今天,我府中來了一位意外的訪客闵天淩,我以爲他是來找宿魅,卻不料,他說他是找我,迎着他進入大廳,我眼露不解道!“闵将軍你找我可是有重要的事嗎?”想他沒有重要的事情也不會找我的。

隻見他修長的身軀不再是以前的嚣張狂妄,剩下的是淡淡的寞落,望了我一眼,突然出聲道!“我是來告别的。”

“告别?”我掀了眉,有些驚訝之色。

“我将領軍征戰越北,長則兩年,短則半年。”他的眼神突湧無奈之意,目光有些冷嘲。

我皺了皺眉,有些埋怨道!“怎麽好好的就要打仗了呢?朝陽國也算一方霸主,占得一席之地,爲什麽還要寬闊領域?”

隻聽他輕哼一聲,長睫微垂卻沒有說話,他的目光望了望遙遠的天際,起身道!“我該走了。”

我跟着起身,想起他這一去要這麽長時間,我心裏也有些不好受,必竟他是我在這裏唯一的男性朋友,我有些不舍得笑道!“真是有些不舍呢!”

“初雪,你要好好考慮我的話,有機會一定要離開宿魅。”臨走之前,他緊緊叮囑出聲,目光劃過複雜之色,暗潮湧動。

我怔了怔,離開宿魅?這件事情我并不是沒想過,但是,我現在并不想走,我想了想,點頭道!“我會考慮的,你也要小心,如果有機會,我想還再見你。”

他的目光因我這句話而光彩奪目,熠熠如星,他難得露出笑容,語氣斬釘截鐵道!“一定會的,我保證。”
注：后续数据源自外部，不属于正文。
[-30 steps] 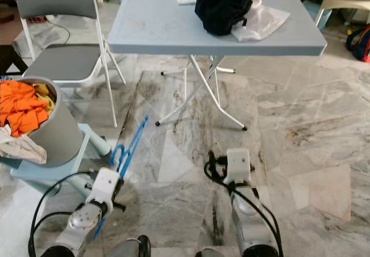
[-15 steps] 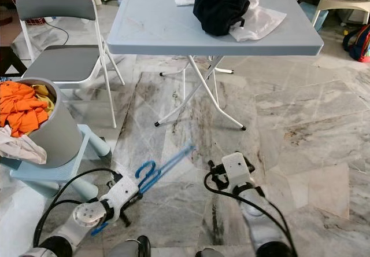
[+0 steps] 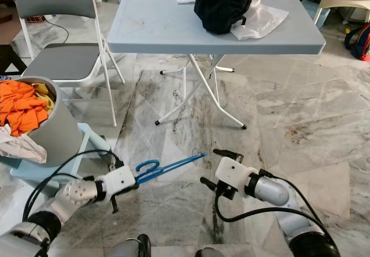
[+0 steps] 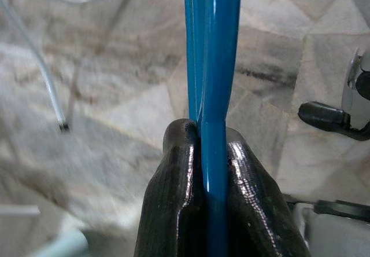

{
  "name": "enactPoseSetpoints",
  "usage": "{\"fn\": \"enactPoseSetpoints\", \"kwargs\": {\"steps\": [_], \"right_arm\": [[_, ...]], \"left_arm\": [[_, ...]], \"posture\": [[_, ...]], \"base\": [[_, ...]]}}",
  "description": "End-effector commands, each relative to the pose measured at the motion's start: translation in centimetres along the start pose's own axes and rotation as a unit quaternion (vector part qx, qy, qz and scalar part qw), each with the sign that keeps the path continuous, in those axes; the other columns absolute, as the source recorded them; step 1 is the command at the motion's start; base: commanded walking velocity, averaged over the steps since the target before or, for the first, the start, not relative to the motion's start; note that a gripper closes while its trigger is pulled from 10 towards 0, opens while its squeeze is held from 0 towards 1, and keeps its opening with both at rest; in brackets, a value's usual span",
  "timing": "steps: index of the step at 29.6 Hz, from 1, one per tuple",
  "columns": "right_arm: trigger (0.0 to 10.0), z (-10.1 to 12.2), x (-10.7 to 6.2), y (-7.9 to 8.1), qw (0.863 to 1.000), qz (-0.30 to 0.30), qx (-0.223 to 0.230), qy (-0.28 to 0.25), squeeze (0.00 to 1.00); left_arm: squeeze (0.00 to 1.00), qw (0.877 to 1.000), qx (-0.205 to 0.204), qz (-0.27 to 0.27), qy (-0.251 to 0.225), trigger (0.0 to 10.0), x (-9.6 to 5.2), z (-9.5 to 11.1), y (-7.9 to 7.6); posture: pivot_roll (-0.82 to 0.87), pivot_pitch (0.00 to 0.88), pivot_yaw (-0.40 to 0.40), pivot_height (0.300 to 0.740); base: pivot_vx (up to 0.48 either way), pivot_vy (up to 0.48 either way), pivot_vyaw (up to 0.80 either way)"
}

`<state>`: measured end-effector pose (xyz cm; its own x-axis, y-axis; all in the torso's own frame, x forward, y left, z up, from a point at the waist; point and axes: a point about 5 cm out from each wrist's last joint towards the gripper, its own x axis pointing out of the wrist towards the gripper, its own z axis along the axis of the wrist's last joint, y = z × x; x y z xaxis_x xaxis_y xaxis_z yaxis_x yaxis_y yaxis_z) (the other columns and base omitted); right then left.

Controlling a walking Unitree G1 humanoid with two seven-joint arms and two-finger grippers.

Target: Hang hanger

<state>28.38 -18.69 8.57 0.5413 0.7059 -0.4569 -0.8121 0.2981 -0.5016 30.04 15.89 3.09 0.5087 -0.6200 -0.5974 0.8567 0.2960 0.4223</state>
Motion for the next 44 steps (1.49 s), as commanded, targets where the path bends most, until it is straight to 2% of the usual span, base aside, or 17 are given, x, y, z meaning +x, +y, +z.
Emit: {"fn": "enactPoseSetpoints", "kwargs": {"steps": [1,5,12,15,16,22,23,24,25,26,34,44], "right_arm": [[10.0,1.1,0.2,-0.6,0.999,0.024,-0.023,-0.009,0.0],[10.0,2.4,1.0,-1.3,0.998,0.028,-0.053,-0.02,0.0],[10.0,2.8,2.2,-0.5,0.996,0.061,-0.069,-0.009,0.0],[10.0,2.2,2.3,-0.4,0.994,0.069,-0.077,0.018,0.0],[10.0,1.7,2.3,-0.7,0.992,0.069,-0.095,0.048,0.0],[10.0,1.5,2.4,-1.5,0.986,0.074,-0.121,0.084,0.0],[6.2,1.6,2.5,-1.6,0.984,0.077,-0.13,0.091,0.0],[4.8,1.6,2.5,-1.6,0.983,0.079,-0.134,0.094,0.0],[4.8,1.6,2.5,-1.7,0.983,0.08,-0.136,0.095,0.0],[0.0,1.4,2.5,-1.7,0.979,0.089,-0.15,0.11,0.0],[0.0,0.3,2.3,-1.1,0.966,0.13,-0.152,0.164,0.0],[0.0,0.0,2.4,-0.7,0.962,0.147,-0.139,0.181,0.0]], "left_arm": [[0.0,0.999,0.026,-0.021,-0.018,10.0,0.2,0.7,-0.2],[0.0,0.997,0.044,-0.046,-0.053,10.0,1.1,2.2,-1.0],[0.0,0.993,0.062,-0.066,-0.081,10.0,2.0,3.7,-1.6],[0.0,0.992,0.07,-0.067,-0.085,10.0,2.1,4.1,-1.4],[0.0,0.991,0.073,-0.066,-0.086,10.0,2.1,4.3,-1.1],[0.0,0.99,0.088,-0.075,-0.081,10.0,2.2,4.4,-1.2],[0.0,0.99,0.089,-0.077,-0.08,10.0,2.3,4.4,-1.3],[0.0,0.99,0.088,-0.077,-0.08,10.0,2.3,4.4,-1.3],[0.0,0.99,0.088,-0.077,-0.08,10.0,2.3,4.4,-1.4],[0.0,0.99,0.089,-0.078,-0.079,10.0,2.3,4.4,-1.4],[0.0,0.991,0.091,-0.074,-0.071,10.0,2.6,4.4,-1.5],[0.0,0.992,0.092,-0.069,-0.059,10.0,2.7,4.1,-1.5]], "posture": [[0.02,0.245,0.018,0.74],[0.03,0.248,0.019,0.74],[0.04,0.247,0.026,0.74],[0.04,0.247,0.027,0.74],[0.03,0.248,0.03,0.74],[0.03,0.248,0.037,0.74],[0.02,0.247,0.037,0.74],[0.02,0.247,0.037,0.74],[0.02,0.247,0.037,0.74],[0.02,0.247,0.037,0.74],[0.02,0.245,0.032,0.74],[0.02,0.247,0.032,0.74]], "base": [[0.0,0.0,0.0],[0.0,0.0,0.0],[0.0,0.0,0.0],[0.0,0.0,0.0],[0.0,0.0,0.0],[0.0,0.0,0.0],[0.0,0.0,0.0],[0.0,0.0,0.0],[0.0,0.0,0.0],[0.0,0.0,0.0],[0.0,0.0,0.0],[0.0,0.0,0.0]]}}
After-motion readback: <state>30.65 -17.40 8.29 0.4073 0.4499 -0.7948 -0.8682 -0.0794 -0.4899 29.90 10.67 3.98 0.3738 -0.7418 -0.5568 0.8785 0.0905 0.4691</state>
我笑着點點頭,送他出了府門,望着他上了馬車,我朝他擺了擺手,再說一聲再見,他的馬車消失在紅牆屋檐之處,歎了一口氣,爲闵天淩即将面對的戰争暗暗祈求,希望他平安無事,勝利歸來。

闵天淩的馬車一走,我正想打道回府,突然,耳畔傳來清脆的嗒嗒之聲,我回頭,隻見一輛華麗的馬車緩緩行來,停在府外,從馬車裏下來的竟然是宿魅,見我站在門口,劍眉一蹙,眼眸頓見深沉,我心裏也一怔,看來他知道闵天淩來過了,我揚起笑容迎接下去,“宿魅,你回來了。”

“嗯。”他低應,目光明顯有不快之色,伸手抓住我的手便往府裏拉去,我無奈跟着他,他的力道之大捏得我的手都痛了,我咬着下唇沒有出聲,闵天淩和他一向不和,一定是生我氣了。
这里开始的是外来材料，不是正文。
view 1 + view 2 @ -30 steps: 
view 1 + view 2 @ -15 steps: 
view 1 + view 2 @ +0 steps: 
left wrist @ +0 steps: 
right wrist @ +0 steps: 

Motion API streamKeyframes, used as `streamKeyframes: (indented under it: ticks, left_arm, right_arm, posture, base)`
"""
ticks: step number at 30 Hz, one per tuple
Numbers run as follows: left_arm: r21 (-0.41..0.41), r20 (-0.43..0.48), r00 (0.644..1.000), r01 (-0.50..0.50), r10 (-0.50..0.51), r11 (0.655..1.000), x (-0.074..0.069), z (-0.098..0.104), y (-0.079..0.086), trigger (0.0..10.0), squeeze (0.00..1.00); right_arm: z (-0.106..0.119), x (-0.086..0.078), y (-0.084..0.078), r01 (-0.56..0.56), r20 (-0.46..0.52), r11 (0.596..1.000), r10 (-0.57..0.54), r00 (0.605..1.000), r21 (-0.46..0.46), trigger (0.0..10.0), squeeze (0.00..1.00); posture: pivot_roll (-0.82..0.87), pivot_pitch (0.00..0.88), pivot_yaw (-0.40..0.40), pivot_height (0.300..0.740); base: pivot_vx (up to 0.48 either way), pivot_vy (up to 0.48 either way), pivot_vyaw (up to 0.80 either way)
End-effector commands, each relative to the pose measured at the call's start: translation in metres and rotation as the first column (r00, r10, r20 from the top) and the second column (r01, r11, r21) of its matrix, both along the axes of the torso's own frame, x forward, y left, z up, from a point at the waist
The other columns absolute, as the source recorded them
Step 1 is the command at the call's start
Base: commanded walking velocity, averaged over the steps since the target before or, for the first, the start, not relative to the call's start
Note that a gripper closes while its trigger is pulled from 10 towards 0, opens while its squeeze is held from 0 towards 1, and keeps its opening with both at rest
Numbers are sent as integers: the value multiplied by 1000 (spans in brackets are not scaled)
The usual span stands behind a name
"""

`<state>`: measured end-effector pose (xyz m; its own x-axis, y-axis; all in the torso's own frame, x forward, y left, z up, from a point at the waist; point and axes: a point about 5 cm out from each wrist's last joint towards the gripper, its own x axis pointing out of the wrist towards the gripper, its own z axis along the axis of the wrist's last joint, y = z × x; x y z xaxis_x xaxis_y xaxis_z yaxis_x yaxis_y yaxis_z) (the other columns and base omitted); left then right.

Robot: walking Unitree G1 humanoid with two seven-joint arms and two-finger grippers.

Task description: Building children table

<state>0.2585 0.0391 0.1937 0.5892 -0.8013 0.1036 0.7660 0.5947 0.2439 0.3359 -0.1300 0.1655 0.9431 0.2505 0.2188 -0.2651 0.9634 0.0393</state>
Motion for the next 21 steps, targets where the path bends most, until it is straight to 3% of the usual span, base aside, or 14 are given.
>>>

一直回到我房間,他才放開我的手,站在門畔,望着他狂妄得略顯沉重的背影,我默默沒有出聲,隻見他突地回頭望我,目光陰鸷如鷹,盯着我好半響,他才歎了口氣,語氣輕責道!“下次不許背着我見别得男子。”

“他隻是來向我道别的。”我淡淡出聲,心裏也不免有氣,我與闵天淩身家清白,聽宿魅的口氣好像誤會我們之間有什麽了。

“告别?簡直多餘。”宿魅冷冷嘲諷一句,目光略有得意之色。

這樣狂放的他讓我有些陌生,這幾天來,他的目光變了,變得不在溫潤文雅,眼裏不時閃過的霸氣威懾,就好比一個高高在上的王,居高臨下的嘲諷着世事倫常,甚至連我也忽略了。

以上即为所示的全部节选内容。